▸ Your assignment: Locate every line below that contains the word "cardboard" and copy it.

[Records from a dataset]
..............................

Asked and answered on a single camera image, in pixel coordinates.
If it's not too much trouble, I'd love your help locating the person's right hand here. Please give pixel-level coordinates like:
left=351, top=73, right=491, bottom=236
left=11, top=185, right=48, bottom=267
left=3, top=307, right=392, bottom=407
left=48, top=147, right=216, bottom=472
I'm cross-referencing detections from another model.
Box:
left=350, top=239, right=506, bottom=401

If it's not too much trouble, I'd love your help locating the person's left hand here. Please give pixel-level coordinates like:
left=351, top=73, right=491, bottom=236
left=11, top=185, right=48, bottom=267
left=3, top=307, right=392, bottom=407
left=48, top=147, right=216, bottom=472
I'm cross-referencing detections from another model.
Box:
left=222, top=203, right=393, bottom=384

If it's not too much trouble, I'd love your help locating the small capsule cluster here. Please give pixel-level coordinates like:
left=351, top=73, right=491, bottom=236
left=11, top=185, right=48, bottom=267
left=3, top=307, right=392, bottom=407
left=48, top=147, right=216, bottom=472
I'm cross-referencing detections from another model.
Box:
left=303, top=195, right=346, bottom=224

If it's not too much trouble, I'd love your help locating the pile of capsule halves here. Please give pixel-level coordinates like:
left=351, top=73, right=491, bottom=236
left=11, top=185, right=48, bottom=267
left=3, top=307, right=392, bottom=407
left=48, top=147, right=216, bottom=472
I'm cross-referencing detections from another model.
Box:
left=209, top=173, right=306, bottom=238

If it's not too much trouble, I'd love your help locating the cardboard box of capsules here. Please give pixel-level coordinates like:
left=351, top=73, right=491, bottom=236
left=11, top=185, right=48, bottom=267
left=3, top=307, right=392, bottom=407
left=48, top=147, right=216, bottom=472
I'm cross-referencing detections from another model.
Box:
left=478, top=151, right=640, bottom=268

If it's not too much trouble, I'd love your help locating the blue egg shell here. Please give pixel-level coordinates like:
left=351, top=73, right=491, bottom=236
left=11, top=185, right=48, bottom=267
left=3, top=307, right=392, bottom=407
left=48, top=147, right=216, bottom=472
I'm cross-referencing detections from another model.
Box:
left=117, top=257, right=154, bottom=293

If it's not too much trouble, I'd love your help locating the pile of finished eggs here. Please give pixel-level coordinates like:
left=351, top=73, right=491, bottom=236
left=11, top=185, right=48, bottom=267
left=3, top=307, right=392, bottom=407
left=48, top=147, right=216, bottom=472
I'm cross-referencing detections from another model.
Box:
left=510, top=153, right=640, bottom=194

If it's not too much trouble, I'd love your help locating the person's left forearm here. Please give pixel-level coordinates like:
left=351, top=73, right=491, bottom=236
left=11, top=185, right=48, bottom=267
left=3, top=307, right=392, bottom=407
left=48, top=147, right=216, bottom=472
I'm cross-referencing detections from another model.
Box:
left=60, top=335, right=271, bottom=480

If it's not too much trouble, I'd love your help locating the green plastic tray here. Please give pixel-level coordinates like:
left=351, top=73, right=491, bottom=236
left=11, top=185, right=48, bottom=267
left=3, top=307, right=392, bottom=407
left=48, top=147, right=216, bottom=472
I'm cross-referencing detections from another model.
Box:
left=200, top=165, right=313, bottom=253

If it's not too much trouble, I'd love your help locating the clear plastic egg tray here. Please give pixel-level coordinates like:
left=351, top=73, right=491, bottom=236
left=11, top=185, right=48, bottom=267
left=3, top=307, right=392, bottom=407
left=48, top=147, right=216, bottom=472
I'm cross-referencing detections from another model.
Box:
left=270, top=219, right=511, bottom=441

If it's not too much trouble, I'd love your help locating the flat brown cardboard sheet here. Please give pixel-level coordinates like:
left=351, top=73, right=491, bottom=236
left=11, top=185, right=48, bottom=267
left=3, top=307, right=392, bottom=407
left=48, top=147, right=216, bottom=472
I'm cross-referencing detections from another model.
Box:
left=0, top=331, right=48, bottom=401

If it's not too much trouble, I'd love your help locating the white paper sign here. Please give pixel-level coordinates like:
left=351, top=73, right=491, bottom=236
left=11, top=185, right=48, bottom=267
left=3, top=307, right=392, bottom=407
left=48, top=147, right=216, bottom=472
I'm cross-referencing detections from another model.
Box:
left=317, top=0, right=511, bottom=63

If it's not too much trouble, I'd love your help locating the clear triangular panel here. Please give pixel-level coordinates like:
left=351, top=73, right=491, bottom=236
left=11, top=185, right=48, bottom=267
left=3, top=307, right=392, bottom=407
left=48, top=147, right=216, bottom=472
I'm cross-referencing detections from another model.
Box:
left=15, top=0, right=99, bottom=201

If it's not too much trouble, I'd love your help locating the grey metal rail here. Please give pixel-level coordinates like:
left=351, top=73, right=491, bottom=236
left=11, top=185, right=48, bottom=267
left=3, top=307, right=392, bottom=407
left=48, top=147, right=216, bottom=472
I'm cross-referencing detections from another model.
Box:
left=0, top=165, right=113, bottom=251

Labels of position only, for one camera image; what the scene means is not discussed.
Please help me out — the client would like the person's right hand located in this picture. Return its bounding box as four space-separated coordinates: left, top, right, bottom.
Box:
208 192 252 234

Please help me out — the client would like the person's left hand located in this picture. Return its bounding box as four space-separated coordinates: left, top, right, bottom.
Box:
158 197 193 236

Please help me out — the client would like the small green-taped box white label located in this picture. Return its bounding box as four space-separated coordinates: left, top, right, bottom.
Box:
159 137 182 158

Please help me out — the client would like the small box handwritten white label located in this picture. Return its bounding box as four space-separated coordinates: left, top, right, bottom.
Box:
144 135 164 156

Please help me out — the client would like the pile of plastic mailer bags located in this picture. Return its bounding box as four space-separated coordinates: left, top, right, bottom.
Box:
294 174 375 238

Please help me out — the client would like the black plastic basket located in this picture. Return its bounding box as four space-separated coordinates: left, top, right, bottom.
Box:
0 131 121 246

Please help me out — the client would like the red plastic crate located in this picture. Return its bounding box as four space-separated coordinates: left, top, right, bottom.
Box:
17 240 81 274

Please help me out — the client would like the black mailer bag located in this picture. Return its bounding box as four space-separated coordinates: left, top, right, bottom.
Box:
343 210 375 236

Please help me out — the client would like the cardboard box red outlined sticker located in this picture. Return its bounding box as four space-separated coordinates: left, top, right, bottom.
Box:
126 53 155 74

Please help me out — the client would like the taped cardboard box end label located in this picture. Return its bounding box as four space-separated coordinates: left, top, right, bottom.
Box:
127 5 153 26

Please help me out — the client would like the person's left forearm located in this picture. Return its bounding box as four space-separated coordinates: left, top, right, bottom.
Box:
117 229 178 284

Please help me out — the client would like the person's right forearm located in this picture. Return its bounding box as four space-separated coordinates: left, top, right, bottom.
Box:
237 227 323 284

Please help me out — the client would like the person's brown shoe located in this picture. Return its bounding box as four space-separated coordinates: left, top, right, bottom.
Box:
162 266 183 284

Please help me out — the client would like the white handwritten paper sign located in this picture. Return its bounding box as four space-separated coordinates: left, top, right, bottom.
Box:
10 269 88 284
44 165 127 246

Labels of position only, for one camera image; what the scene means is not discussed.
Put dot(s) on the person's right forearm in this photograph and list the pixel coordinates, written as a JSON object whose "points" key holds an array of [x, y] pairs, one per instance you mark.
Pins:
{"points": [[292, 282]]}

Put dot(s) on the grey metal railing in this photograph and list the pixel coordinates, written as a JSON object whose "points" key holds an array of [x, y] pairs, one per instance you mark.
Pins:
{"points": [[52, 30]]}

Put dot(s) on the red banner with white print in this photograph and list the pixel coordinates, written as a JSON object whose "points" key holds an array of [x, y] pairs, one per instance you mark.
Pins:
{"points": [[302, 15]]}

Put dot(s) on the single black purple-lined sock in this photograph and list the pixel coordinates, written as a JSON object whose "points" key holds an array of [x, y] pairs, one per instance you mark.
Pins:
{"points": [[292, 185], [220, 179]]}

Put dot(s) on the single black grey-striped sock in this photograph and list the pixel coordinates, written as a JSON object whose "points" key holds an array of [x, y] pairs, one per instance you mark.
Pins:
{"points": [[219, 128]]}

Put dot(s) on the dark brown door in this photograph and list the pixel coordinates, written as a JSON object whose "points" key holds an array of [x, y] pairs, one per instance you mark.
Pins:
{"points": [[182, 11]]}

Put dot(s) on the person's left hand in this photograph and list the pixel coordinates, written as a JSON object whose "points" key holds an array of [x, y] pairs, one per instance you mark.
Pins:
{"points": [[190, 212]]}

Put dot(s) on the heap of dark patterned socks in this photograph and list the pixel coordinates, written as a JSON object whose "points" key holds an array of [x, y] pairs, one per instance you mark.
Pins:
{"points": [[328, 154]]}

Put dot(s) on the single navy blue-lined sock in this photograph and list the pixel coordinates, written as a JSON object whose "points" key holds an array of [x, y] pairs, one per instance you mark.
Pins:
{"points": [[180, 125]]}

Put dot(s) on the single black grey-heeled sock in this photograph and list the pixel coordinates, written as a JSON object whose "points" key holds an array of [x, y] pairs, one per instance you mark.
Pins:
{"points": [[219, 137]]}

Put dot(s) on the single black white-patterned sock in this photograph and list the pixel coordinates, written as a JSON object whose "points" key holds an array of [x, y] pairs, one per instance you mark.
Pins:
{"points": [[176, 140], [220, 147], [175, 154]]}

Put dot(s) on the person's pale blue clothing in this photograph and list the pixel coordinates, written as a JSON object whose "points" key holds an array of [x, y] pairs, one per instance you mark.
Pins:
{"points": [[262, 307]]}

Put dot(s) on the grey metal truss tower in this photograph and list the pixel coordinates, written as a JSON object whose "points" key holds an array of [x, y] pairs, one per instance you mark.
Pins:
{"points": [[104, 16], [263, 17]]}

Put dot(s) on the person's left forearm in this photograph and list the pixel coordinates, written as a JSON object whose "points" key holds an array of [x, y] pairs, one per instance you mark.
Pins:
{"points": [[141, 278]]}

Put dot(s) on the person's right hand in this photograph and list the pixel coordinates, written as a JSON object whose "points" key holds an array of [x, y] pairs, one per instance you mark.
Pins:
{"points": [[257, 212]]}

..............................

▸ Reply:
If it's not too much trouble, I'd love your help locating the cardboard box of capsules here. Please give pixel-level coordinates like:
If it's not too much trouble, I'd love your help locating the flat brown cardboard sheet here. Please give pixel-level coordinates like:
Please help me out — the client would like the cardboard box red outlined sticker located in this picture. Return its bounding box as four space-separated coordinates: left, top, right, bottom.
Please help me out — the client would like the taped cardboard box end label located in this picture. Return its bounding box as four space-separated coordinates: left, top, right, bottom.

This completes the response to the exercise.